Robotic performance emerges from the coupling of body and controller, yet it remains unclear when morphology-control co-design is necessary. We present a unified framework that embeds morphology and control parameters within a single neural network, enabling end-to-end joint optimization. Through case studies in static-obstacle-constrained reaching, we evaluate trajectory error, success rate, and collision probability. The results show that co-design provides clear benefits when morphology is poorly matched to the task, such as near obstacles or workspace boundaries, where structural adaptation simplifies control.
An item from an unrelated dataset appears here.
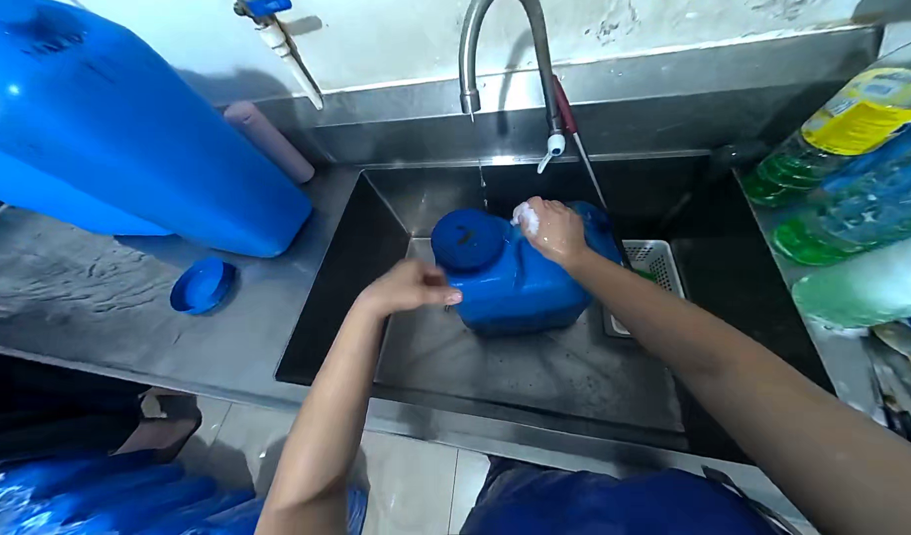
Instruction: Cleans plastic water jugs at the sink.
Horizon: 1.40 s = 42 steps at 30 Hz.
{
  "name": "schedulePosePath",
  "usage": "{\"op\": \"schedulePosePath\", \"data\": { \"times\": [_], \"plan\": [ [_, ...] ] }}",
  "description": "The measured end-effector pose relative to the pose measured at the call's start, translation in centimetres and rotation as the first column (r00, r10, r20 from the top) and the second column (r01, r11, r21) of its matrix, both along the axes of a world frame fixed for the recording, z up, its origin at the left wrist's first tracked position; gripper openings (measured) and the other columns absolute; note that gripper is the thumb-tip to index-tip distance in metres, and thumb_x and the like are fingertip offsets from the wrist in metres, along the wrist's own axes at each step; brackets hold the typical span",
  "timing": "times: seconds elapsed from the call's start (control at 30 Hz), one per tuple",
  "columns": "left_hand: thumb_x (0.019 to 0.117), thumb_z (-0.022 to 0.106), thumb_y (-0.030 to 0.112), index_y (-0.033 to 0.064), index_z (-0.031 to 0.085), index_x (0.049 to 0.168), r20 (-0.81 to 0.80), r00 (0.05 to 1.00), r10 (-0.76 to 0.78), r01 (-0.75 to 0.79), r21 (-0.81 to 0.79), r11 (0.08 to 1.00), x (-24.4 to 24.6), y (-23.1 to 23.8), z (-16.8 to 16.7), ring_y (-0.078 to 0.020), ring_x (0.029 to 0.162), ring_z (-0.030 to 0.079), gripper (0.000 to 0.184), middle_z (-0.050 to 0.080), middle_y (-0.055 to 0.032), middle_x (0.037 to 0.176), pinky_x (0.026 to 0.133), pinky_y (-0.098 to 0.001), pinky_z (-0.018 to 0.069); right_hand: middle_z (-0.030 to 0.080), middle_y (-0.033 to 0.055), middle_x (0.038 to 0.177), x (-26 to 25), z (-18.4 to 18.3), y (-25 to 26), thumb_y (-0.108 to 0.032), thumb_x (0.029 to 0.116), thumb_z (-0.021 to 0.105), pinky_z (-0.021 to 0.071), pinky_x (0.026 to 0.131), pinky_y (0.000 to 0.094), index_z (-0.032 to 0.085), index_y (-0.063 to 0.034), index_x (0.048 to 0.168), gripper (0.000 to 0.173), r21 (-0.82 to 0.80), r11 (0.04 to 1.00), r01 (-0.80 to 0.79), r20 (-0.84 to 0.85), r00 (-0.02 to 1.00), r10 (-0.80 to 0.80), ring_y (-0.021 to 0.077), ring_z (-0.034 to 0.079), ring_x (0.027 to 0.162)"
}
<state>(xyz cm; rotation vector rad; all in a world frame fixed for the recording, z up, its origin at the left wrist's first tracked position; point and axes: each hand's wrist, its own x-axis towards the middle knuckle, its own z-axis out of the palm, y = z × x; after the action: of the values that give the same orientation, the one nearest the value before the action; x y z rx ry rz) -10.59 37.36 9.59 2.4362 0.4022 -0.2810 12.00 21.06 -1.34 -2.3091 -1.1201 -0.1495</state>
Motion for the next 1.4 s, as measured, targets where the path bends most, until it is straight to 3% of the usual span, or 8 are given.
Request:
{"op": "schedulePosePath", "data": {
  "times": [0.13, 0.23, 0.37, 0.5, 0.7, 1.2, 1.3, 1.4],
  "plan": [
    [0.0582, 0.100, 0.042, 0.0252, 0.035, 0.161, -0.006, 1.000, 0.029, -0.026, 0.278, 0.960, 7.9, 0.7, -3.8, -0.0552, 0.151, 0.015, 0.123, 0.012, -0.0254, 0.169, 0.109, -0.0788, 0.0246, 0.067, 0.0304, 0.116, -0.7, 0.8, -0.5, -0.029, 0.1032, 0.054, 0.0513, 0.091, 0.0636, 0.059, 0.0073, 0.127, 0.044, -0.029, 0.999, 0.028, -0.066, 0.997, -0.030, 0.0488, 0.065, 0.113],
    [0.0629, 0.093, 0.036, 0.0136, 0.034, 0.161, 0.342, 0.915, 0.213, -0.218, -0.023, 0.976, 9.1, 2.6, -3.7, -0.0516, 0.142, 0.035, 0.117, 0.030, -0.0315, 0.159, 0.108, -0.0711, 0.0356, 0.062, 0.0308, 0.128, -0.1, 2.3, -0.9, -0.030, 0.1059, 0.051, 0.0487, 0.097, 0.0644, 0.053, 0.0066, 0.136, 0.048, -0.005, 0.997, 0.078, -0.263, 0.962, -0.077, 0.0480, 0.061, 0.121],
    [0.0707, 0.071, 0.035, 0.0152, 0.022, 0.158, 0.456, 0.734, 0.503, -0.034, -0.715, 0.698, 6.7, -1.7, 0.0, -0.0026, 0.096, 0.063, 0.102, 0.060, 0.0014, 0.119, 0.080, -0.0243, 0.0566, 0.056, 0.0266, 0.131, -1.8, 4.1, -0.5, -0.018, 0.1048, 0.050, 0.0503, 0.103, 0.0381, 0.045, 0.0136, 0.137, 0.045, 0.657, 0.697, 0.288, -0.543, 0.822, 0.171, 0.0253, 0.059, 0.119],
    [0.0668, 0.085, 0.047, 0.0216, 0.070, 0.100, 0.238, 0.791, 0.564, 0.209, -0.971, 0.116, 5.8, -9.6, -4.9, -0.0065, 0.070, 0.070, 0.044, 0.072, 0.0036, 0.079, 0.061, -0.0267, 0.0596, 0.066, 0.0295, 0.114, -9.6, 4.2, -4.2, 0.009, 0.0861, 0.059, 0.0497, 0.103, 0.0467, 0.066, 0.0165, 0.100, 0.017, 0.666, 0.703, -0.250, -0.110, 0.899, 0.424, 0.0365, 0.062, 0.115],
    [0.0767, 0.068, 0.045, 0.0105, 0.057, 0.107, -0.235, 0.839, 0.490, -0.149, -0.967, -0.209, 4.3, -15.1, -11.7, -0.0235, 0.080, 0.071, 0.048, 0.070, -0.0099, 0.089, 0.066, -0.0424, 0.0605, 0.070, 0.0284, 0.115, -9.1, -1.7, -9.9, 0.008, 0.0878, 0.060, 0.0476, 0.104, 0.0561, 0.073, 0.0112, 0.099, 0.017, 0.309, 0.920, -0.239, -0.169, 0.939, 0.301, 0.0445, 0.062, 0.117],
    [0.0364, 0.095, 0.058, 0.0150, 0.067, 0.102, -0.141, 0.905, 0.401, -0.084, -0.984, -0.157, 1.9, -15.1, -12.3, -0.0212, 0.081, 0.074, 0.083, 0.074, -0.0075, 0.089, 0.070, -0.0409, 0.0629, 0.063, 0.0268, 0.135, -10.8, 1.7, -15.9, 0.001, 0.0934, 0.063, 0.0386, 0.116, 0.0545, 0.068, 0.0097, 0.123, 0.031, 0.046, 0.899, -0.436, -0.375, 0.826, 0.420, 0.0419, 0.053, 0.135],
    [0.0808, 0.062, 0.076, 0.0170, 0.064, 0.106, -0.131, 0.875, 0.466, -0.052, -0.982, -0.179, 2.8, -17.5, -11.2, -0.0128, 0.077, 0.071, 0.064, 0.072, -0.0024, 0.085, 0.066, -0.0320, 0.0605, 0.042, 0.0312, 0.154, -14.0, 1.7, -13.6, -0.024, 0.0788, 0.084, 0.0268, 0.122, 0.0572, 0.051, 0.0107, 0.142, 0.079, 0.137, 0.950, -0.282, -0.432, 0.846, 0.314, 0.0457, 0.034, 0.148],
    [0.0944, 0.017, 0.082, 0.0170, 0.061, 0.111, -0.262, 0.773, 0.579, -0.204, -0.965, -0.164, 3.1, -17.5, -11.5, -0.0112, 0.075, 0.068, 0.080, 0.069, -0.0013, 0.084, 0.064, -0.0305, 0.0581, 0.058, 0.0306, 0.135, -16.1, 1.9, -13.2, -0.010, 0.0888, 0.075, 0.0421, 0.111, 0.0481, 0.056, 0.0131, 0.134, 0.054, 0.230, 0.956, -0.185, -0.603, 0.744, 0.289, 0.0375, 0.055, 0.129]
  ]
}}
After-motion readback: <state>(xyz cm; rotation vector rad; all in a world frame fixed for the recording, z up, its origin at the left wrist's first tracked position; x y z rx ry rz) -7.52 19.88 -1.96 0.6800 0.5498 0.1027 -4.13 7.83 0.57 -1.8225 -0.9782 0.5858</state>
Conversely, when the baseline morphology already affords sufficient capability, control-only optimization often matches or exceeds co-design. By clarifying when control is enough and when it is not, this work advances the understanding of embodied intelligence and offers practical guidance for embodiment-aware robot design.

Paper Structure

This paper contains 25 sections, 10 equations, 9 figures.

Figures (9)

  • Figure 1: System Architecture Overview
  • Figure 2: Task hierarchy categorized into static and dynamic tasks with increasing complexity
  • Figure 3: Co-design accelerates convergence and reduces tracking error. (a) Co-design versus (b) control-only on the same reaching task with static obstacles, where the top row plots the best loss per generation and the bottom row shows the end-effector trajectory (blue) towards the target (red). Loss includes tracking error and a collision penalty; in this example the reported collisions are zero for both methods. Co-design converges within $\sim$20--30 generations to a lower plateau loss ($\approx 0.02$), whereas control-only requires $\sim$100 generations and plateaus higher ($\approx 0.03$), yielding a larger residual offset in the final trajectory.
  • Figure 4: patial advantage of co-design across target locations and obstacle layouts. Each panel reports a $\Delta$-map over the target grid, with color encoding improvement at each target: for error-based metrics we use $\Delta = \text{err}_{\text{control}} - \text{err}_{\text{co}}$, and for success we use $\Delta = \text{succ}_{\text{co}} - \text{succ}_{\text{control}}$; thus red indicates co-design is better, and blue indicates control-only is better.
  • Figure 5: Histogram of final position error across obstacle layouts. Each panel (a--e) compares the distribution of end-of-rollout error $\varepsilon_{\text{final}}$ (meters) for co-design (blue) and control-only (orange). Insets show the corresponding target grid and obstacle geometry (grey). Co-design concentrates more mass in the low-error regime (0--0.10 m) and suppresses large-error tails ($\ge$0.25 m) in most constrained layouts, whereas distributions largely overlap in open workspaces. A localized exception (panel c) shows a mild control-only advantage around 0.10--0.20 m, consistent with morphology--dynamics trade-offs for clearance.